L’effort le plus sérieux peut-être qui ait été tenté en vue d’expliquer la transformation d’une série d’intuitions successives en une série d’intuitions simultanées, c’est la théorie de M. Herbert Spencer relativement à l’ordre renversé de nos sensations. Cette théorie peut se résumer en des termes très simples[1]. Ce qui nous permet de juger de la coexistence de deux points A et B, colorés ou tactiles, dit en substance M. Spencer, c’est l’égale facilité avec laquelle nous passons de la perception du point A à celle du point B, ou inversement de la perception du point B à celle du point A ; tandis qu’au contraire, si l’ordre de succession ne peut se renverser facilement pour la conscience, comme il arrive par exemple lorsque nous entendons deux sons l’un après l’autre, nous jugeons que le rapport des deux événements perçus est un rapport de séquence, et non plus de coexistence.
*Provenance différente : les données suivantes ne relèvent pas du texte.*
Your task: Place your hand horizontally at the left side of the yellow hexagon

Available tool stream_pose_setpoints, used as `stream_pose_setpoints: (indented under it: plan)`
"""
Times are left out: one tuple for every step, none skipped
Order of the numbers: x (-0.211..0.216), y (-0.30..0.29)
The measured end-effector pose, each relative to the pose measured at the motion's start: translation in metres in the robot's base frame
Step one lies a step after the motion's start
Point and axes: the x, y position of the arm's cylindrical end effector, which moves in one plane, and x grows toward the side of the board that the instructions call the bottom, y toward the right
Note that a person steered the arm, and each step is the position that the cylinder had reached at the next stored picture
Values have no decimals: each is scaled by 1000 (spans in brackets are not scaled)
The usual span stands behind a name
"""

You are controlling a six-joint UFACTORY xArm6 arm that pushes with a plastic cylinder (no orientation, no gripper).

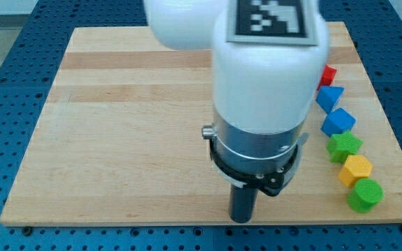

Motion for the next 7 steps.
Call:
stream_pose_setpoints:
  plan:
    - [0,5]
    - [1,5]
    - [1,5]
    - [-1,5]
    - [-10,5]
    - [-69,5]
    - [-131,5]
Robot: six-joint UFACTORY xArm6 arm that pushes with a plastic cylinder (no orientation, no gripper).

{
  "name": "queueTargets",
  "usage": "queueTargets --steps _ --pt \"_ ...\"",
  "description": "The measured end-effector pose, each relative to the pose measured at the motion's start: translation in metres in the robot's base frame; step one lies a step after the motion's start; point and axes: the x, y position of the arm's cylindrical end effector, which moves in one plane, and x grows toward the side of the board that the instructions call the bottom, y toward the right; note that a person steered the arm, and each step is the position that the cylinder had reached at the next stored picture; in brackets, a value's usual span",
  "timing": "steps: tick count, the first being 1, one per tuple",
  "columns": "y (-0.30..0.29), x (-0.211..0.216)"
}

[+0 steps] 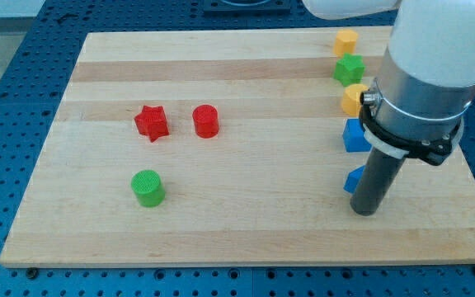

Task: Nudge the green star right a bit

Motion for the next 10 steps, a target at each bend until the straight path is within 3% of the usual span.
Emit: queueTargets --steps 1,2,3,4,6,10 --pt "-0.057 -0.02" --pt "-0.099 -0.08" --pt "-0.106 -0.15" --pt "-0.091 -0.21" --pt "-0.027 -0.29" --pt "0.02 -0.282"
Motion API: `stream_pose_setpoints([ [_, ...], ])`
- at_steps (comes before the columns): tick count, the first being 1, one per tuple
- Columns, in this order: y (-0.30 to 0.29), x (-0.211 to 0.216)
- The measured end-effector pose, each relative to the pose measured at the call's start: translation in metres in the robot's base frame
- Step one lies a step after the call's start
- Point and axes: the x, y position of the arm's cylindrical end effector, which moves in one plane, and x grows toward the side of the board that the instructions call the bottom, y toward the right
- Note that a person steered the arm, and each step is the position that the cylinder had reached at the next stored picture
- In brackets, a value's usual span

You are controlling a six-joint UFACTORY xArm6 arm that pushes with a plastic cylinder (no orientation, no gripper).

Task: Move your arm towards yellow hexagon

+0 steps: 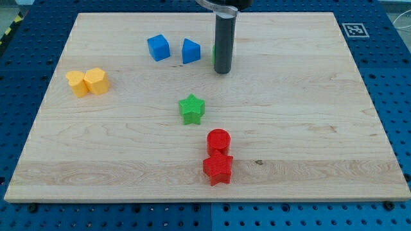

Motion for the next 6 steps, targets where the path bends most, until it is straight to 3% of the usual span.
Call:
stream_pose_setpoints([
  [3,0.0,-0.002],
  [6,-0.021,0.044],
])
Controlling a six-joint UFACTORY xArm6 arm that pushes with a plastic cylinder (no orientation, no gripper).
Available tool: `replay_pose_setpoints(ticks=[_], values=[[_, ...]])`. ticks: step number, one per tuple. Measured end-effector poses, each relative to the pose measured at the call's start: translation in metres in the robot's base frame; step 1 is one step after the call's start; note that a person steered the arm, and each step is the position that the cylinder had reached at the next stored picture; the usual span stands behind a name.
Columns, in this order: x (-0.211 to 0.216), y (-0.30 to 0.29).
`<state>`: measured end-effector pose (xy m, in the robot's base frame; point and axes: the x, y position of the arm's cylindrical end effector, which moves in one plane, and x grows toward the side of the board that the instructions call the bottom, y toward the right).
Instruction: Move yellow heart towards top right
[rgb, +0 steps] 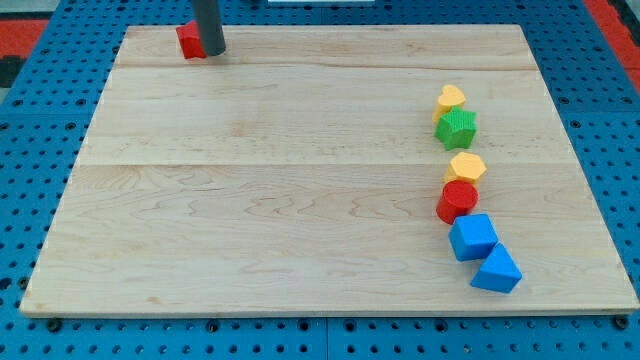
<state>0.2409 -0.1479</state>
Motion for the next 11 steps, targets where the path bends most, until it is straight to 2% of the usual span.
replay_pose_setpoints(ticks=[1, 4, 6, 7, 8, 9, 10, 11], values=[[0.000, 0.045], [-0.003, 0.281], [0.011, 0.441], [0.054, 0.445], [0.103, 0.396], [0.109, 0.317], [0.131, 0.328], [0.131, 0.330]])
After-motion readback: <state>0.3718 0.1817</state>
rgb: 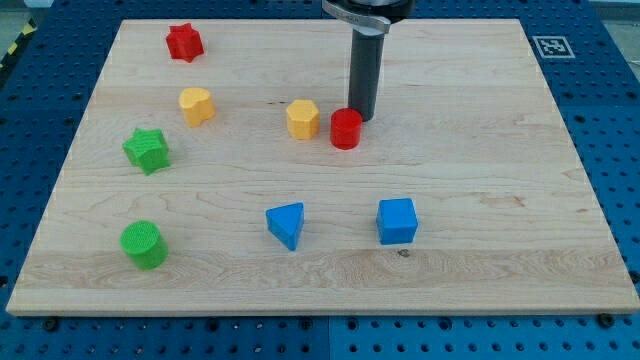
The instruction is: Move your arm towards the blue triangle
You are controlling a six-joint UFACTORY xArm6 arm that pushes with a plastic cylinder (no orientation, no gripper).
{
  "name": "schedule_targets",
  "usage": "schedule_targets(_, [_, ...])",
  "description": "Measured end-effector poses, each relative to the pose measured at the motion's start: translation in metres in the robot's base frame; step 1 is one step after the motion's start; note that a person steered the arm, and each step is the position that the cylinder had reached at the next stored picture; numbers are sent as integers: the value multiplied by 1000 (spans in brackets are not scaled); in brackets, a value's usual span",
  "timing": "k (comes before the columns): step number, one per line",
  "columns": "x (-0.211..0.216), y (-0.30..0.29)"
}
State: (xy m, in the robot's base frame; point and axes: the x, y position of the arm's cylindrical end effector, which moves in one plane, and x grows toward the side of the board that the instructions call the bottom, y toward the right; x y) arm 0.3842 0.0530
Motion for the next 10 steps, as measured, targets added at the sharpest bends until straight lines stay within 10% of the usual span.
schedule_targets(10, [104, 106])
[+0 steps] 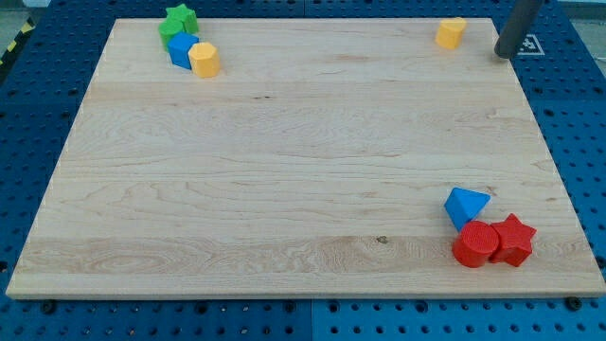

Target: Move the heart right to the hexagon

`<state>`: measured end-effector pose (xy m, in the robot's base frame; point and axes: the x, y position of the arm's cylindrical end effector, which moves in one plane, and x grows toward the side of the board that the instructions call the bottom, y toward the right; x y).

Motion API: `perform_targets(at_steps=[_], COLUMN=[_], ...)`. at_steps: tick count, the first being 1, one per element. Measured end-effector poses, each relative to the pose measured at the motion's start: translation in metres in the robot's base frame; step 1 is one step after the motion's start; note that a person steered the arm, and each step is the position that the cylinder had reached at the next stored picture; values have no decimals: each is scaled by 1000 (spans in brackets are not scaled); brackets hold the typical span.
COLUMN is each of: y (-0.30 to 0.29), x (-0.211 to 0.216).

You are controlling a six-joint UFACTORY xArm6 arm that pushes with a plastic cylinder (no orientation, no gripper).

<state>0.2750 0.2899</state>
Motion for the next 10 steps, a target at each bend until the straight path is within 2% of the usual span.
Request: perform_targets(at_steps=[3,5,6,8,10], y=[-2,-48,-52,-58,-122], x=[-41,-53,-66,-60,-30])
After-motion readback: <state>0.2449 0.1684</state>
Cette explication de l’idée de la coexistence en général, et par conséquent de l’idée de la simultanéité des parties de l’espace, serait acceptable si l’idée de la simultanéité de l’espace n’était en nous qu’une simple inférence ou une conception abstraite ; elle est inadmissible au contraire, parce que nous avons de la simultanéité de l’espace une intuition réelle ; c’est-à-dire que nous percevons, et que nous nous représentons en imagination, non pas seulement la possibilité d’un mouvement et d’une série de sensations musculaires à éprouver pour passer d’un point A à un point B, mais aussi la distance même qui sépare A de B, et par conséquent leur existence simultanée dans deux lieux différents de l’espace. M. Spencer, il est vrai, ne nous accorderait pas cette dernière assertion. Suivant lui : « Pour une intelligence naissante, les impressions produites par deux objets A et B vus successivement, ne peuvent paraître différer en persistance de deux sons entendus l’un après l’autre. Dans les deux cas, il n’y a rien qu’une séquence d’états de conscience[2]. » Qu’il en soit ainsi en effet pour une intelligence naissante, nous le voulons bien, mais il faudrait aussi tenir compte de l’état d’une intel-

  1. Voy. Principes de psychologie, t.  ; II, §  365 et suiv.
  2. Ibid., §  366.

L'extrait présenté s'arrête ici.